Ghost Hunting the Dixie House: Intelligent Paranormal Responses in St. Augustine's Most Spirit-Friendly Home
“When you ask a direct question and receive what appears to be a contextually appropriate answer — not once, but repeatedly — you have to sit with that. I don't rush to call it paranormal contact, but I also don't dismiss it when the pattern holds up and we've already ruled out the obvious explanations.”
— Jason Hawes
St. Augustine, Florida is no stranger to the paranormal — it's one of the oldest and most historically layered cities in the entire country, and every cobblestone street seems to carry a story. But even by St. Augustine's standards, the Dixie House stands out. Known locally as a place where spirits aren't just reported but actively welcomed, this historic home drew me, JV Johnson, and our team in for what turned out to be one of the more thought-provoking investigations we've conducted in recent memory.

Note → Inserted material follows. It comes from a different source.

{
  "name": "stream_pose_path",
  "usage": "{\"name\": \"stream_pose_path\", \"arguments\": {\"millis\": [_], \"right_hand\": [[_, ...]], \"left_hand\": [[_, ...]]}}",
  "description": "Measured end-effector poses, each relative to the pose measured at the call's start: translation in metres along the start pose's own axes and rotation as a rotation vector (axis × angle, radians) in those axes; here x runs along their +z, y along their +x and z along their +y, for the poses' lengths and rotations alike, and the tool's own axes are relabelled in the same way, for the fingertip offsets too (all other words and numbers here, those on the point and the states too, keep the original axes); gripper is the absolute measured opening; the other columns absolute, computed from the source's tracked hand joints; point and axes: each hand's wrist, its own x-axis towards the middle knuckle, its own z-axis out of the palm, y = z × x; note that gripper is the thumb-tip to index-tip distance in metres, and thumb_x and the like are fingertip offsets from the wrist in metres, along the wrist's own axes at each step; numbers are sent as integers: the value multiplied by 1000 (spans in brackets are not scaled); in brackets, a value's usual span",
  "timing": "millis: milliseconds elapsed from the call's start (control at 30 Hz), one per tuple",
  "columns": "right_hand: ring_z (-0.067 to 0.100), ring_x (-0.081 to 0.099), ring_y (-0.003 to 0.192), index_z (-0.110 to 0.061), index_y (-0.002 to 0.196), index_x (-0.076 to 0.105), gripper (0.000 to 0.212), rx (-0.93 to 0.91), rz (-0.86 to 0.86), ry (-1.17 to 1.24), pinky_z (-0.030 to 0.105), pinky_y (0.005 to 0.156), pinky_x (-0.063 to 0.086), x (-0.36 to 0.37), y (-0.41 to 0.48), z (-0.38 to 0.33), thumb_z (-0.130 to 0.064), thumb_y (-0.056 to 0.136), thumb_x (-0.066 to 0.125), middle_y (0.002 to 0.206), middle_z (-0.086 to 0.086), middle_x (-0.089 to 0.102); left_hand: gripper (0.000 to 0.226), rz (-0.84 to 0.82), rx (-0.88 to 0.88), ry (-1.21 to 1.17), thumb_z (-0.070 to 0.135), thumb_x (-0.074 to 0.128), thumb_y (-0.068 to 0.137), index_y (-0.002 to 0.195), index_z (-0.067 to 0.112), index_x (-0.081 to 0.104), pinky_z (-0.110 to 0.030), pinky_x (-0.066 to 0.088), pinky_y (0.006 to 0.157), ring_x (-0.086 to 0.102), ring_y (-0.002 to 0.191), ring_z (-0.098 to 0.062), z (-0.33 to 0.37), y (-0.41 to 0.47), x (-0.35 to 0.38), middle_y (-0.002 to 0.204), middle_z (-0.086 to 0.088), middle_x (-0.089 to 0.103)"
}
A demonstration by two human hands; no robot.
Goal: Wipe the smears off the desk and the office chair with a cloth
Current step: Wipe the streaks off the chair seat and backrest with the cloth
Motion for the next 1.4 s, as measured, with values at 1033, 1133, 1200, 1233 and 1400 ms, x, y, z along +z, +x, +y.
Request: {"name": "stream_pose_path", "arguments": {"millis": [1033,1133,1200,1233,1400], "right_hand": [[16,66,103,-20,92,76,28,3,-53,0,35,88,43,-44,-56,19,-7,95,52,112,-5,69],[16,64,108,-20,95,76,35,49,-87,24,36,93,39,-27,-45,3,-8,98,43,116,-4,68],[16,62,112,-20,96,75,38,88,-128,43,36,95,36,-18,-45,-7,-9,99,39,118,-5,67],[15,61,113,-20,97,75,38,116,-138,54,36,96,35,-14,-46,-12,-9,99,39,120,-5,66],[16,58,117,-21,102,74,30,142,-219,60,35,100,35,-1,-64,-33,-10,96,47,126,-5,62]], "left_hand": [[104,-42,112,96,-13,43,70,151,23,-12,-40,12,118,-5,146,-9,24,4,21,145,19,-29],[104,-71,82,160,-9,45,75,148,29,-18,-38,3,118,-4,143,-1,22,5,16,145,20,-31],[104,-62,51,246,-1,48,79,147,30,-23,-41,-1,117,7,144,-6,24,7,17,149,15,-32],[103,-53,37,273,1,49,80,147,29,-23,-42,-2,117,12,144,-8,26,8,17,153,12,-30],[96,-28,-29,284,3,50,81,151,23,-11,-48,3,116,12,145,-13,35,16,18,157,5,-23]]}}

I'll say what I always say before we walk into any location: my job isn't to confirm a haunting. My job is to rule out every possible natural, environmental, and psychological explanation before I even begin to consider the paranormal. That approach doesn't change based on how compelling a location's reputation is, and the Dixie House has a compelling reputation. The owners describe it as something of an AirBNB for spirits — a place where the energy of the past is not only present but seemingly at home. That kind of framing is exactly what makes me want to dig deeper, not take it at face value.
Before we set up a single piece of equipment, JV and I sat down with the owners to hear their personal accounts firsthand. What struck me wasn't the dramatic stories — it was the consistency and the calm with which they described their experiences. These aren't people who seem to be chasing attention or inflating what they've witnessed. They live with this on a daily basis, and there's a matter-of-fact quality to the way they talk about unexplained activity in the home that I find harder to dismiss than someone who's clearly performing for a camera. The history of the property, layered into the broader history of America's oldest city, gives plenty of context for why residual or intelligent energy might theoretically anchor itself to a place like this. I'm not saying it does — but I'm listening.
Once we moved into the investigation itself, the focus for JV and me was on separating genuine anomalies from the noise. And there is always noise — old homes breathe, settle, and carry sound in unpredictable ways. What caught our attention during the session wasn't random bangs or shadows. It was the nature of certain responses we captured that suggested something more deliberate. When you ask a direct question and receive what appears to be a contextually appropriate answer — not once, but repeatedly across different parts of the investigation — you have to sit with that. I don't rush to call it paranormal contact. But I also don't dismiss it outright when the pattern holds up under scrutiny and when we've already ruled out the obvious explanations. The responses we documented at the Dixie House were, at minimum, difficult to explain away. Whether that points to intelligent communication from something beyond our understanding or to some environmental factor we haven't fully identified yet, I can't say definitively — and I think anyone who tells you they can is overselling what the evidence actually supports.
What I can say is that the Dixie House is a genuinely unusual location. The atmosphere is different from the typical haunted venue, partly because of the way the owners relate to the space. There's no fear here — if anything, there's a kind of coexistence that seems to have developed over time. For an investigator, that's an interesting variable. Does a welcoming environment change how or whether paranormal activity manifests? I don't know. But it's a question worth asking, and it's the kind of question that keeps me doing this work after all these years. We captured some compelling moments on this investigation, and I'm genuinely curious to see how this evidence holds up under continued review.
The Dixie House isn't a location I'm ready to stamp with a definitive verdict, and honestly, that's what makes it interesting. What we captured — particularly those seemingly intelligent responses — warrants serious attention and further investigation. St. Augustine has a way of keeping you humble, and the Dixie House is a prime example of why I never walk into a location thinking I already know what I'm going to find.